Dividends have been the most traditional form of rewarding shareholders for their loyalty. Well performing companies would often set a goal to put aside a proportion of their profits to pay out dividends on a regular basis (this can be either half-yearly or yearly). This would be done to attract potential investors to buy and hold the shares. Dividend payments would contribute towards your income tax, and you would need to pay any tax owing.
Dividend can often be used to indicate a company’s performance. An increase in dividend would often be seen as a positive. This can happen when a company has an increase in profit. Whilst a reduction in dividend can be seen as the company performing poorly, as there is less profit to be shared with the shareholders.
In contrast to dividends, a company can issue a share buyback at any time, whilst dividends must adhere to a strict timetable.
A share buyback occurs when a company spends money, sometimes borrowed, to buy back its own shares. This would result in a reduction of the number of shares in circulation and thus increase the earnings per share (EPS). An increase in EPS could attract new investors, which can result in an increased value of the shares.
Some advantages of share buybacks are (possible) lesser taxation and greater flexibility.
The increase in share prices can be seen as a profit and the capital gains tax would only be payable once the shareholder sells their shares. Compared to dividends, the income taxes are paid upon receiving the dividends.
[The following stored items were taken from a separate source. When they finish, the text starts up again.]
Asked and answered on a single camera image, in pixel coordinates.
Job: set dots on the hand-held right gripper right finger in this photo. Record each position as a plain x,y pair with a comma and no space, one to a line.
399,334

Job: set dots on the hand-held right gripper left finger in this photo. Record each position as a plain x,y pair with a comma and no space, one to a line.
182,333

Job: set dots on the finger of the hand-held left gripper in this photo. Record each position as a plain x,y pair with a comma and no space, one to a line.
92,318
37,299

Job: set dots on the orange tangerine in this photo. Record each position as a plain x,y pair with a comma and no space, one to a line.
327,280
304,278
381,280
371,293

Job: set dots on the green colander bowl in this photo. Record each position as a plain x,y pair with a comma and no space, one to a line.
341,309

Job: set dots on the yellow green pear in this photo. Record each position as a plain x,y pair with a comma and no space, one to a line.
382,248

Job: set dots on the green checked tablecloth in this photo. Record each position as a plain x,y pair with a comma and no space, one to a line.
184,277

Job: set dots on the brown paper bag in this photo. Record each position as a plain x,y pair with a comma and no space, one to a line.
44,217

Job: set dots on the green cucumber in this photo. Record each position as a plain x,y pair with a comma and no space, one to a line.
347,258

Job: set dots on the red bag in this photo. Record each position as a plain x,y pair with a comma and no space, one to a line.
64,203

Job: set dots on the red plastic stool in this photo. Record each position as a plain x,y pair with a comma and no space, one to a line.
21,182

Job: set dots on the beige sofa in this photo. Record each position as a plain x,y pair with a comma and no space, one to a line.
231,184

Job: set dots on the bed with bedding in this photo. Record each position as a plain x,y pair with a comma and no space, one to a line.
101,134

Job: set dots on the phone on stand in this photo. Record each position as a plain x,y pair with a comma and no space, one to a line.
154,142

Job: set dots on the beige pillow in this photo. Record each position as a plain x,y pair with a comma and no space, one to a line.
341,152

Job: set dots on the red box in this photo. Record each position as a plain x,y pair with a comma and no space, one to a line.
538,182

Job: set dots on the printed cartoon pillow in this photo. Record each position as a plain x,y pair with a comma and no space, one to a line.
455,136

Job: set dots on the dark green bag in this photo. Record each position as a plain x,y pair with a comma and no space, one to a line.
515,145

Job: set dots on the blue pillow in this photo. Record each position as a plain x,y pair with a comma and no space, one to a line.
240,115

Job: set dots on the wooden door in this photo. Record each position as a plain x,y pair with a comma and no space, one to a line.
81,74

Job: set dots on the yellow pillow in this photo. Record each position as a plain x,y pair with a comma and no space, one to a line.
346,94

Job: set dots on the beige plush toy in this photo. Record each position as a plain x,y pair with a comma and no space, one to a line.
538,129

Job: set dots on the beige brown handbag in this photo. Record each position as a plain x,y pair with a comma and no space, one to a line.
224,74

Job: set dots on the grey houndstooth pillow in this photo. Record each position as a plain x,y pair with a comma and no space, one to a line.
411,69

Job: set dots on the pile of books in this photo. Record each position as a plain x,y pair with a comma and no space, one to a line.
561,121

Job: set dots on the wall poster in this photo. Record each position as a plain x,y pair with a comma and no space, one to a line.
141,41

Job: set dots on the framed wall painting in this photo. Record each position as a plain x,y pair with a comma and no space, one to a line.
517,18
A dividend paying company does not have to issue dividends. However, if the company decides not to issue dividends or has a reduction in dividends, this can reflect negatively on the company. This can often scare shareholders into selling their shares, which can result in a decrease in the value of the share. Share buybacks are not always expected by investors but once it is announced, it can be seen as a bonus and attract new investors.
Some disadvantages of share buybacks are a company’s increasing debt, opportunity cost and creating a false positive.
Share buybacks often do not affect a company’s productivity. This is particularly true when the company borrows funds to issue buybacks rather than using cash. These funds could have been used to invest into assets or research and development, which can positively affect the company’s profitability.
Although the share buyback can be funded with cash, it still begs the question of what the true opportunity cost of that extra cash is. Some examples of uses for the extra cash can be: new equipment, staff skill development, paying down debt or expanding via company acquisitions.
Some company directors and executives can have incentives to increase the value of the share and thus, they would often choose to issue share buybacks over the options mentioned above. The increase in share prices can often attract short-term investors rather than long-term investors who can see and believe in the value of the company. This increase in price can falsely lead investors to believing a company is performing exceptionally well. However, this is attributed to clever financial engineering rather than organic growth.
All in all, buybacks would often give a company a short-term boost, and the true value of the company would often come from their ability to grow, financial stability and profitability. Dividends can be used as an indicator of a company’s performance. As an investor, researching a company’s historical buybacks and dividends can lead to discovering the company’s true value.